Swede Nils Dickman (Stellan Skarsgård) is a popular guy: as the man who takes care of the snowplough, keeping this rural Norwegian region's roads passable, he has been awarded a Citizen of the Year prize, and though he's a taciturn fellow, he takes a certain pride in a job well done, and is rarely happier than when he is at the wheel of his machine. However, he suffers some very bad news when his son is reported having died of a drugs overdose and Nils and his wife are made to identify the body. But he refuses to believe his son was an addict, he knew him too well and it simply did not fit his personality. He's right, of course: his son was murdered by gangsters. Time for revenge.
The idea that a star who was getting on in years could prove themselves still having what it takes in the leading man stakes, not about to rest on any laurels or start taking the featured supporting roles (their names usually preceded by "AND" in the credits), was cemented in the action thriller genre by Liam Neeson's huge success Taken. This revitalised many an ageing star's career, mostly the men since female action stars over forty were thin on the ground, and it seemed fitting that Neeson should go on to take the protagonist part in the remake of this film, Cold Pursuit, claiming it would be his final such role as he was retiring from the gunplay game for good. His fans lamented.
In its original incarnation, on the other hand, In Order of Disappearance was less a high octane action thriller and more a deadpan, deliberately paced comedy-drama that may have had a thriller plot, but was more likely to contemplate the inexorable advance of death as it claimed the characters. Each time one of them was murdered, we had a short tribute: a card in black, with their nickname (if they had one - the gangsters certainly did), their full name and a symbol denoting their religious denomination, so we had some idea of what they expected the afterlife to be. By pausing the film every time this happened, the masses of murders came across as curiously absurd.

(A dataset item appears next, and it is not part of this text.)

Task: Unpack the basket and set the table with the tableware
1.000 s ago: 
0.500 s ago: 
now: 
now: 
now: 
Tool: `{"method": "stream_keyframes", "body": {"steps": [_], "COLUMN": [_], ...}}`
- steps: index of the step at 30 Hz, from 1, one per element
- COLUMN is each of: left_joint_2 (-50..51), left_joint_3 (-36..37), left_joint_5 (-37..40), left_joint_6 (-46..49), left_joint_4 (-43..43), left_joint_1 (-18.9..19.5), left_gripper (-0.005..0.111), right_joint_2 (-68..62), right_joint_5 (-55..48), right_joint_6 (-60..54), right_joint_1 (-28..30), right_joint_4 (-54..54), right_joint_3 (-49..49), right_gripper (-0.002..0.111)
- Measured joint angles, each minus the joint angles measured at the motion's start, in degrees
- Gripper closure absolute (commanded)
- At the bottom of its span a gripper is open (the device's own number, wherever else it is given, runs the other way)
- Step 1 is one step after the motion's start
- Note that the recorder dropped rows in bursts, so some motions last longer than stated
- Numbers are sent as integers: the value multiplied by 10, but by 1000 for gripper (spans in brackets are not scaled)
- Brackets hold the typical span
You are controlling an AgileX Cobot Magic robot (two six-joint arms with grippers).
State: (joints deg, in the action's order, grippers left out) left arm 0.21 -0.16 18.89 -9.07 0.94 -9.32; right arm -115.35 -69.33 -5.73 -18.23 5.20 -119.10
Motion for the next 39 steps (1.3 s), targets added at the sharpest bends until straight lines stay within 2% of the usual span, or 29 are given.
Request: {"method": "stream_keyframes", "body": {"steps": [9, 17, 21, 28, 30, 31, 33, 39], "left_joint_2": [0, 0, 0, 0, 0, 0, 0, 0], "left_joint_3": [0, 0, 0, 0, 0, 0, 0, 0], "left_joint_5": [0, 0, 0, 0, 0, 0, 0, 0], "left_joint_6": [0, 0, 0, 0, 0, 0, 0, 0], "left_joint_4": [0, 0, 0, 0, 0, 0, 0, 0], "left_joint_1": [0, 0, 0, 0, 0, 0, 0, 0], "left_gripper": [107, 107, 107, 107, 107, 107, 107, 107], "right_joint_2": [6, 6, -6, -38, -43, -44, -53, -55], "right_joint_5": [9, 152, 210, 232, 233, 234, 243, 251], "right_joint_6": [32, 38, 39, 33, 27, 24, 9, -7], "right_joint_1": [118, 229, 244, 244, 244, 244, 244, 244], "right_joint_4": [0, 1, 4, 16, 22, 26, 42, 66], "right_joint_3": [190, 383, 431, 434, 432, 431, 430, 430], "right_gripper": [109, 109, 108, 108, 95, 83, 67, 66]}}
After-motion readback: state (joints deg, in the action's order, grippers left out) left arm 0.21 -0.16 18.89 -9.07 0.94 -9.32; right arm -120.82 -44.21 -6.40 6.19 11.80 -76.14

Nils, whose longsuffering demeanour may be as much to do with having to go through life with a surname that sounds to the Norwegians like "Cock-man" as it is now to do with trying to avenge the death of his apparently more sinned against that sinning son, was perfectly embodied by Skarsgård. We are largely sympathetic towards him because first, he is bereaved and his grief is sending him to extreme behaviour, and second, because he is pitting himself against some very nasty men indeed, but subtly director Hans Petter Moland guided us to ponder whether any of his activity, where tit for tat reigns supreme over the lives of some highly impulsive blokes, was doing any good, or whether these men were in fact a bunch of idiots whose code of honour has left them vulnerable to destruction.
You know the sort of thing, you've seen it in many a gangster flick, one hood is shot and he must be avenged by his gang on the rivals, and that’s what the head of the criminals who murdered Nils' son think is happening when Nils starts his campaign of violence, initially pitching his victims' bodies over a towering waterfall in a memorably image made ridiculous by repetition. That head gangster was Greven (Pål Sverre Hagen), kind of the psychopathic yuppie you would get as the baddies in nineties action movies in the wake of the all-time champ, Alan Rickman in Die Hard, yet here brought low by a custody battle for his meek son with his terminally unimpressed ex-wife. That Nils eventually ends up taking care of Greven's son (not like that!) when Greven had "taken care of" his own offspring (yes, exactly like that) offered yet another observation on just how daft these people were, had they not dedicated their lives to crime and, in essence, death. But even then, you laughed, if only a little, and the final image was so bizarre it might make you reassess the whole thing as a spoof.